(WORK ITEM): Your task is to copy each line of the material that includes "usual".

(INPUT DATA):
· · · · ·

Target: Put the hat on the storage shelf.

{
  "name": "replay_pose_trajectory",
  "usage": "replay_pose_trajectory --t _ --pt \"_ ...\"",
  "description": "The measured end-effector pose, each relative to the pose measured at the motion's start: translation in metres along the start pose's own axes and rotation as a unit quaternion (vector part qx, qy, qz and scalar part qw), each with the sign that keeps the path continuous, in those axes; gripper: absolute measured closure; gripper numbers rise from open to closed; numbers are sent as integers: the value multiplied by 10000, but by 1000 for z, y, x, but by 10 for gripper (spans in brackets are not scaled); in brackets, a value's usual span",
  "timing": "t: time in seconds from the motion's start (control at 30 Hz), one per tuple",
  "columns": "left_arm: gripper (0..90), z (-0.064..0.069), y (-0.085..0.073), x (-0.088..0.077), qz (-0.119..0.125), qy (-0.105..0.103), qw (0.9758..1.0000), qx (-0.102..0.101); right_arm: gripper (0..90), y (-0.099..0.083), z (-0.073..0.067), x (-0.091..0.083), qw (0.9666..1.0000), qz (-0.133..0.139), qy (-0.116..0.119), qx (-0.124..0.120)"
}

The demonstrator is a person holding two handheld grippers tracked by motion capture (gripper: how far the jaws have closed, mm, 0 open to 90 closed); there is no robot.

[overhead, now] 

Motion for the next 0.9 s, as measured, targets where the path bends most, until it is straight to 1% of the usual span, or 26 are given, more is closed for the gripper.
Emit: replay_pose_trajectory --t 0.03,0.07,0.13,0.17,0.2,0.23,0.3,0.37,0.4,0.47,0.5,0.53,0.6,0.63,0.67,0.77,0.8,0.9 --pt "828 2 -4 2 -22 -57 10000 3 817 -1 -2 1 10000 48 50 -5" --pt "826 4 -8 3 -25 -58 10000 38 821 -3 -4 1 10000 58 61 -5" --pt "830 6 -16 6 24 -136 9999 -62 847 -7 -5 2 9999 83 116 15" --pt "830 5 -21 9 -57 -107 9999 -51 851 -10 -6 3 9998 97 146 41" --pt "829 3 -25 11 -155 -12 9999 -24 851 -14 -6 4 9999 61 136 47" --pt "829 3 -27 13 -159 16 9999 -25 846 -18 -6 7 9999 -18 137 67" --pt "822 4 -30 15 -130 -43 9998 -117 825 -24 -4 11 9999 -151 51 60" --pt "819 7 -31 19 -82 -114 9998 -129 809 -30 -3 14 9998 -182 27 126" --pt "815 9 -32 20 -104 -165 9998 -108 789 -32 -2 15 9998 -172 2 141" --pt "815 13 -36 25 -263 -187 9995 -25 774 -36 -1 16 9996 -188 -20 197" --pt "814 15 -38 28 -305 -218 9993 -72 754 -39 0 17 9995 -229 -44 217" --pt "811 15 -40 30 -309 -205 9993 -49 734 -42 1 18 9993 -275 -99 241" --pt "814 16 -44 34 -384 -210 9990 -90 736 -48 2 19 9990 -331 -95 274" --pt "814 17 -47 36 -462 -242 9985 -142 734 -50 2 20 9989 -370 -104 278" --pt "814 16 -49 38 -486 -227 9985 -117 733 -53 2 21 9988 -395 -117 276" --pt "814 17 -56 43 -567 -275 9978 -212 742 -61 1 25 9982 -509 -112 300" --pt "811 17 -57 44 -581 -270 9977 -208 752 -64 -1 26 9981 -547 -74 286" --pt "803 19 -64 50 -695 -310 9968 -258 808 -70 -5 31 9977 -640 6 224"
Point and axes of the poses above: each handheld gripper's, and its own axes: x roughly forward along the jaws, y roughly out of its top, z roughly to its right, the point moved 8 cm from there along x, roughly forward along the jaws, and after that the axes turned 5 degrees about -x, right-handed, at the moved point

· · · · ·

(TASK ANSWER):
  "description": "The measured end-effector pose, each relative to the pose measured at the motion's start: translation in metres along the start pose's own axes and rotation as a unit quaternion (vector part qx, qy, qz and scalar part qw), each with the sign that keeps the path continuous, in those axes; gripper: absolute measured closure; gripper numbers rise from open to closed; numbers are sent as integers: the value multiplied by 10000, but by 1000 for z, y, x, but by 10 for gripper (spans in brackets are not scaled); in brackets, a value's usual span",
Motion for the next 0.9 s, as measured, targets where the path bends most, until it is straight to 1% of the usual span, or 26 are given, more is closed for the gripper.

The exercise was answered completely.